I am a Regents Professor and holder of the George P. Mitchell '40 Chair in Sustainable Coasts in the Department of Marine and Coastal Environmental Science at Texas A&M University at Galveston. I serve as director of the Institute for a Disaster Resilient Texas (IDRT) and was the Lead Technical Expert for the Governor's Commission to Rebuild Texas as part of the state's response to Hurricane Harvey. I have been teaching, researching, advising, and leading initiatives on flood risk reduction for over 20 years. I have published numerous scientific articles on this topic, as well as the books Rising Waters: The Causes and Consequences of Flooding in the United States and most recently, Coastal Flood Risk Reduction: The Netherlands and the U.S. Upper Texas Coast.
I would like to focus my comments today the broader role the NFIP can play towards more effectively reducing flood losses in the United States (U.S.).
Growing Impact of Flooding
Floods continue to be the most deadly, disruptive, and costly natural hazard in the U.S., from chronic deluges of rainfall to catastrophic storm surge events, the toll of persistent inundation, especially in low-lying coastal areas, continues to spiral upward. Increasing physical risk combined with rapid land use change and development in flood-prone areas has amplified the adverse economic and human impacts in recent years. Never before have the repercussions from storm events driven by both coastal surge as well as rainfall been so damaging to local communities to the point where curbing their impacts has become state and national priorities.
Since 1970, the NFIP has received approximately 2.4 million insurance claims and paid out almost $70 billion. Based on Federal Emergency Management Agency (FEMA) data, insured losses increased, on average by $109 million per year (adjusted to 2018 dollars) from 1978 to 2018 (Brody et al., 2022). Moreover, average annual property damage due to flooding has multiplied roughly 54-fold over the past four decades (Brody et al., 2011). For many households, such as in my hometown of Houston, TX, flood waters in residents' homes have been an annual occurrence leading up to Hurricane Harvey in 2017, which inundated over 150,000 residential structures and inflicted approximately $125 billion in overall damages.

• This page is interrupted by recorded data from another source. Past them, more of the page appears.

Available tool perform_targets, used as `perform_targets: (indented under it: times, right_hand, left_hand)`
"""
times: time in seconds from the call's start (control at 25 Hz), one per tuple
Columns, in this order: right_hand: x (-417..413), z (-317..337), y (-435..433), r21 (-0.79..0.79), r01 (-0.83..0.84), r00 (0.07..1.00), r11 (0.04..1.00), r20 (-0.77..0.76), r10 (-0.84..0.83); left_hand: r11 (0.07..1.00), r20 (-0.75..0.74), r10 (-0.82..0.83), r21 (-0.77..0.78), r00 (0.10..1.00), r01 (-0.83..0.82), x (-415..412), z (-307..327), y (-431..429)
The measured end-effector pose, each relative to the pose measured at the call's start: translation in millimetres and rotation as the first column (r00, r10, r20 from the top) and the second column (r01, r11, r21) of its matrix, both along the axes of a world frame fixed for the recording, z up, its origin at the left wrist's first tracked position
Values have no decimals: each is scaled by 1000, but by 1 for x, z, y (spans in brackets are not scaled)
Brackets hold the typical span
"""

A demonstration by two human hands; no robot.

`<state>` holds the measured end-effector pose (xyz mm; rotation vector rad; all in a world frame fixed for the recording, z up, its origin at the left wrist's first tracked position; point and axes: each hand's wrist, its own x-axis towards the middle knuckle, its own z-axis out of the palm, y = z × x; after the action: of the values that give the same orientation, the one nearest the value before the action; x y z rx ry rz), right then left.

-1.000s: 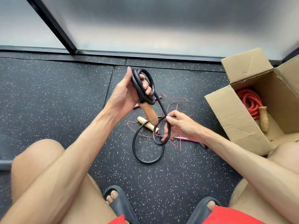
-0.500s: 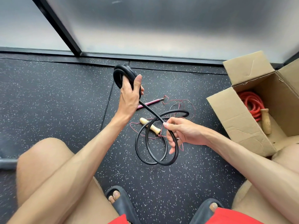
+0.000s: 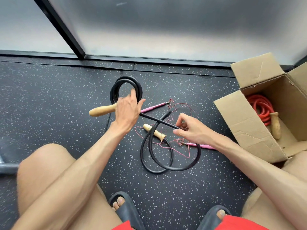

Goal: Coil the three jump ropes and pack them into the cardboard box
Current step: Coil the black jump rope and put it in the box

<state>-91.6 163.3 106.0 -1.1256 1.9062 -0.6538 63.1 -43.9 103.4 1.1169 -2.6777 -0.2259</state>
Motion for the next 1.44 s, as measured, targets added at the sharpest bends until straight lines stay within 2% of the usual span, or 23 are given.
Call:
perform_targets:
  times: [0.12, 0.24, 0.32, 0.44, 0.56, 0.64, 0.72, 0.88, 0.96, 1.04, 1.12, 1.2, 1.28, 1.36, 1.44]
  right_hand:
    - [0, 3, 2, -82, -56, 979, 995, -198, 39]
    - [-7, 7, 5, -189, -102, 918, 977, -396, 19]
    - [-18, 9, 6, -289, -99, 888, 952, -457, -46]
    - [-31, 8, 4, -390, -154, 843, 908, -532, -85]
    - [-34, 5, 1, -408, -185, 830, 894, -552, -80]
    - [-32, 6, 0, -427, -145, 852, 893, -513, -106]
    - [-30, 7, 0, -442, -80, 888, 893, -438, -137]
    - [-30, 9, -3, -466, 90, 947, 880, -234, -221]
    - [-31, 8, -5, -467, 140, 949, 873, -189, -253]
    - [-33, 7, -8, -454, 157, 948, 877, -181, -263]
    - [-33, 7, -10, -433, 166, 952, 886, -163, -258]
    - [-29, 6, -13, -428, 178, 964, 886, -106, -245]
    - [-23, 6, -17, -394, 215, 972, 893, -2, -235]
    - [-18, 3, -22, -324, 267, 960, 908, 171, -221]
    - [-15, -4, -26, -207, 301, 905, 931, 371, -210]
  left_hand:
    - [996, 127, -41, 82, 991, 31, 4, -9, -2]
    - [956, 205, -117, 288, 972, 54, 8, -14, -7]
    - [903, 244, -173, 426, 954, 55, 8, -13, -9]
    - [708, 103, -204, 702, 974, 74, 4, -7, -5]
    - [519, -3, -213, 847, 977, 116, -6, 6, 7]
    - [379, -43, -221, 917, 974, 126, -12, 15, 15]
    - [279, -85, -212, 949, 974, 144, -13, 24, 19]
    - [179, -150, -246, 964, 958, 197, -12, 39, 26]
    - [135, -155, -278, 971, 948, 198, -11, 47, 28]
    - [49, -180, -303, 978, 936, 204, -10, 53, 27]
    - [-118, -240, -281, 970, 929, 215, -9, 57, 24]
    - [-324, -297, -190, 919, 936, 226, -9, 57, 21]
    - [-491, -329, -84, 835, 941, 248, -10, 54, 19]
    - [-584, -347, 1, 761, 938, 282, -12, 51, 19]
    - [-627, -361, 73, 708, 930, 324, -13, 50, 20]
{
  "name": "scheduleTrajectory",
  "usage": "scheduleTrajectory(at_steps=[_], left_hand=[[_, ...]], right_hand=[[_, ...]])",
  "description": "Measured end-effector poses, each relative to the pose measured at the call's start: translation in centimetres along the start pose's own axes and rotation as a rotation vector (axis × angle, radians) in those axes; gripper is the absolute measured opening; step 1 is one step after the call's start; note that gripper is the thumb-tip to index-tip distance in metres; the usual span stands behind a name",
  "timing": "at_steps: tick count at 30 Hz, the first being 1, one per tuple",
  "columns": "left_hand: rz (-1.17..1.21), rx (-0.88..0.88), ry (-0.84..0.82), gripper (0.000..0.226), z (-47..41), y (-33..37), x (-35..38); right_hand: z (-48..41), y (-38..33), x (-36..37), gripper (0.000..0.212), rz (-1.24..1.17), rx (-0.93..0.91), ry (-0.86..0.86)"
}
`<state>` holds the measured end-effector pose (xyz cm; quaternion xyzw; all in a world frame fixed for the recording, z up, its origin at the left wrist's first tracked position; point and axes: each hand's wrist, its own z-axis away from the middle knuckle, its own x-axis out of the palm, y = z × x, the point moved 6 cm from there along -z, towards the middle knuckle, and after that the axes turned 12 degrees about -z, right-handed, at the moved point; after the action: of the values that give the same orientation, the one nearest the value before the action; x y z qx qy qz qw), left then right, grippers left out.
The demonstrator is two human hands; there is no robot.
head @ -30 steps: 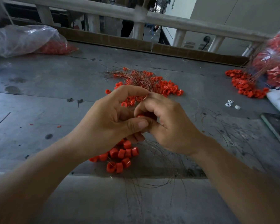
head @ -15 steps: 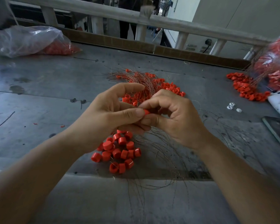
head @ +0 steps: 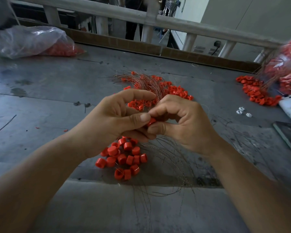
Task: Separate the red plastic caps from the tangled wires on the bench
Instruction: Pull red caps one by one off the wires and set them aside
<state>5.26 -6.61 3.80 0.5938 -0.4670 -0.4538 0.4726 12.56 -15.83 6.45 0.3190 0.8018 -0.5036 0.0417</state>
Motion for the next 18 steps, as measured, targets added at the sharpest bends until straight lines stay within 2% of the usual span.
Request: scheduleTrajectory(at_steps=[5, 12, 15, 18], left_hand=[[0.030, -0.020, 0.013, 0.037, 0.0, -0.2, -0.2], [0.009, -0.023, 0.024, 0.049, 0.1, -0.1, -0.3], [0.037, -0.017, 0.064, 0.038, 0.0, 0.0, -0.7], [0.138, -0.024, 0.116, 0.029, -0.2, -0.2, -1.5]], right_hand=[[0.0, -0.1, 0.0, 0.027, 0.012, 0.003, 0.010], [0.0, -0.1, 0.1, 0.030, 0.020, 0.013, -0.004], [0.1, 0.5, 0.2, 0.036, -0.028, 0.100, -0.008], [0.2, 0.9, 0.3, 0.028, -0.072, 0.140, -0.003]])
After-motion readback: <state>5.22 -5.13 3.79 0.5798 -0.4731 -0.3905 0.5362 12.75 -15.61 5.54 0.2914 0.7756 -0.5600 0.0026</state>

The rising costs of floods in the U.S. help to solidify the notion that floods pose a major risk to property, and with expanding development in low-lying coastal areas the problem appears to be getting worse.

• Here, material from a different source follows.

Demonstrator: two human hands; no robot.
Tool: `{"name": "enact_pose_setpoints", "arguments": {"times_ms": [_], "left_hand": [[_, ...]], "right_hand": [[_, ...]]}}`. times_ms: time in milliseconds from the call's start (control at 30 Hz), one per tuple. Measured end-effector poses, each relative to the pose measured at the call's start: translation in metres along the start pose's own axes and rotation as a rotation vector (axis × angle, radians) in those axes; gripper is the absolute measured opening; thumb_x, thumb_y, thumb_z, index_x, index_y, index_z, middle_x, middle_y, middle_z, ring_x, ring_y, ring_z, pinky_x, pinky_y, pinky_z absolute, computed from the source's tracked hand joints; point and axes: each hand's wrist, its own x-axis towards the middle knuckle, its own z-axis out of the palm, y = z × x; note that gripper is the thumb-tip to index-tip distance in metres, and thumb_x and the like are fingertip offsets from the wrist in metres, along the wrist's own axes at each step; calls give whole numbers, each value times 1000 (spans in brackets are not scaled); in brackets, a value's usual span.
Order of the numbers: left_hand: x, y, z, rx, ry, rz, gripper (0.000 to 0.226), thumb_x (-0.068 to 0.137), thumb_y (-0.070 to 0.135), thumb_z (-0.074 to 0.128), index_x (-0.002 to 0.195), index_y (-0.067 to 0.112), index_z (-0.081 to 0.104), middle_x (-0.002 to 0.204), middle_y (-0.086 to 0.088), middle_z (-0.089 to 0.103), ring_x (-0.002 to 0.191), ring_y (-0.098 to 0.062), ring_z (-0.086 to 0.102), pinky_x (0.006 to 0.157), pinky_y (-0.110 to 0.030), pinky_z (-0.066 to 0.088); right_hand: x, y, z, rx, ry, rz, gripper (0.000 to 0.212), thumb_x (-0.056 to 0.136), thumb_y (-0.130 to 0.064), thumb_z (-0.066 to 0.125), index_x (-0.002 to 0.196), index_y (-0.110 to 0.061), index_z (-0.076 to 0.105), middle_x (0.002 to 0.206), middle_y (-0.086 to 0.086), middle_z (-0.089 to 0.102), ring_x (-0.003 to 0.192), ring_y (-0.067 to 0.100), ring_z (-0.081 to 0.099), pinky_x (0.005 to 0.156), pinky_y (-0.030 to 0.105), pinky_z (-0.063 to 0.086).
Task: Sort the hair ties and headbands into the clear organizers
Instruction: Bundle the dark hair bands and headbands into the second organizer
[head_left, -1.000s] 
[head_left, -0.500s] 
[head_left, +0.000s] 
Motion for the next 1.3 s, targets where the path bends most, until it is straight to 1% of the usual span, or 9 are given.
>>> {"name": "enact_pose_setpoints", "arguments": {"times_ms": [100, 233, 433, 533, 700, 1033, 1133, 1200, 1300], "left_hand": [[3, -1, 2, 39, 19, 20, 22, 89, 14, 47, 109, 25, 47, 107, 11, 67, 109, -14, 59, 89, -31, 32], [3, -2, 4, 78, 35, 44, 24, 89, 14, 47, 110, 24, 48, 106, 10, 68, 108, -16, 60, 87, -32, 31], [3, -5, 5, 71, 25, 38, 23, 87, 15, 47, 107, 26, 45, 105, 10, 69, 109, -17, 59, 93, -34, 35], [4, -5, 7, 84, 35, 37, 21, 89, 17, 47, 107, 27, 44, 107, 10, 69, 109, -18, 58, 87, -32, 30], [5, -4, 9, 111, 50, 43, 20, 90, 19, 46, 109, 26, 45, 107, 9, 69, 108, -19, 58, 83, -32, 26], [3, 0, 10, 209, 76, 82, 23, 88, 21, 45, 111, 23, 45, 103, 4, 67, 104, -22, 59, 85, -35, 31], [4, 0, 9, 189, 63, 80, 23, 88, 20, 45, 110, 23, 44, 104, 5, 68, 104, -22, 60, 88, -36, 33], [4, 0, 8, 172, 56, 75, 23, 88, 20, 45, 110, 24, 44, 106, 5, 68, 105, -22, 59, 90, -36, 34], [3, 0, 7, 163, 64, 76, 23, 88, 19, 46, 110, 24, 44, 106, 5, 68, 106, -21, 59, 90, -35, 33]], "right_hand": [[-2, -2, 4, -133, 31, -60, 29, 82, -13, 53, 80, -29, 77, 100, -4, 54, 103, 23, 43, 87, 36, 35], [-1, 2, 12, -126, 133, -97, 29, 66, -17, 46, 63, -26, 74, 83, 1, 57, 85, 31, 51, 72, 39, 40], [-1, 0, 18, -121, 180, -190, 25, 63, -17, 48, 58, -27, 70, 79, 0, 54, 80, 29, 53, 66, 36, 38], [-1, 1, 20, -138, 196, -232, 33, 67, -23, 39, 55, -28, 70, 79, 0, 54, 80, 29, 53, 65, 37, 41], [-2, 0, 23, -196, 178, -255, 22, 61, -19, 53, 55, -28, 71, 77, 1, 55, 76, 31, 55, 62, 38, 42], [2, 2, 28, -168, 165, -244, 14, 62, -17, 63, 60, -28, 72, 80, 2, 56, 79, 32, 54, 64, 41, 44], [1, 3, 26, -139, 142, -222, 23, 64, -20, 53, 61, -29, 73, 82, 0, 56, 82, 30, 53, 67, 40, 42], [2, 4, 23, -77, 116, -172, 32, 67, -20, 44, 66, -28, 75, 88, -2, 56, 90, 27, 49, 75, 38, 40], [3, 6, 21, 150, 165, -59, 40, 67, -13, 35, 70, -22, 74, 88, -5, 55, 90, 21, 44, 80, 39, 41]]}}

We also know that the increasing economic impact of floods are driven not solely by rainfall, sea-level rise, or wind-driven coastal surge. Rather, these mounting losses are often exacerbated, or entirely created by conditions set by the human-built environment. Parking lots, roadways, rooftops, and other impervious surfaces are fragmenting natural drainage patterns and compromising the ability of these systems to store and slowly release water (UMD/TAMUG, 2018). The result is more water pushed downstream and into people's homes. This trend is especially problematic in low-lying urban areas, where storm-water infrastructure deterioration, population growth, and development have accelerated over the last several decades (Bertilsson et al., 2019). Much of this flooding occurs in more densely occupied urban areas where infrastructure is aging and lacks adequate capacity to handle storm-water runoff. In the past, this type of flooding, known as 'urban flooding,' was considered to have relatively minor impacts, but has become increasingly more severe in recent years (Rainey et al., 2021). In this newer category of flooding, risk and impacts are no longer tied to the FEMA-defined floodplains derived by analyzing stream channels or bayous. Instead, significant flood losses can also occur miles from a delineated floodplain where they are embedded in a highly developed landscape (Highfield and Brody 2013; Blessing, Sebastian, and Brody, 2017). In Houston, TX, for example, over half of NFIP claims filed since the program's inception have occurred outside of the 100-year floodplain boundary, which is considered the primary marker of risk in the U.S. In fact, during Hurricane Harvey in 2017 almost 46 percent of the losses were outside even the FEMA 500-year floodplain (GCRT, 2018).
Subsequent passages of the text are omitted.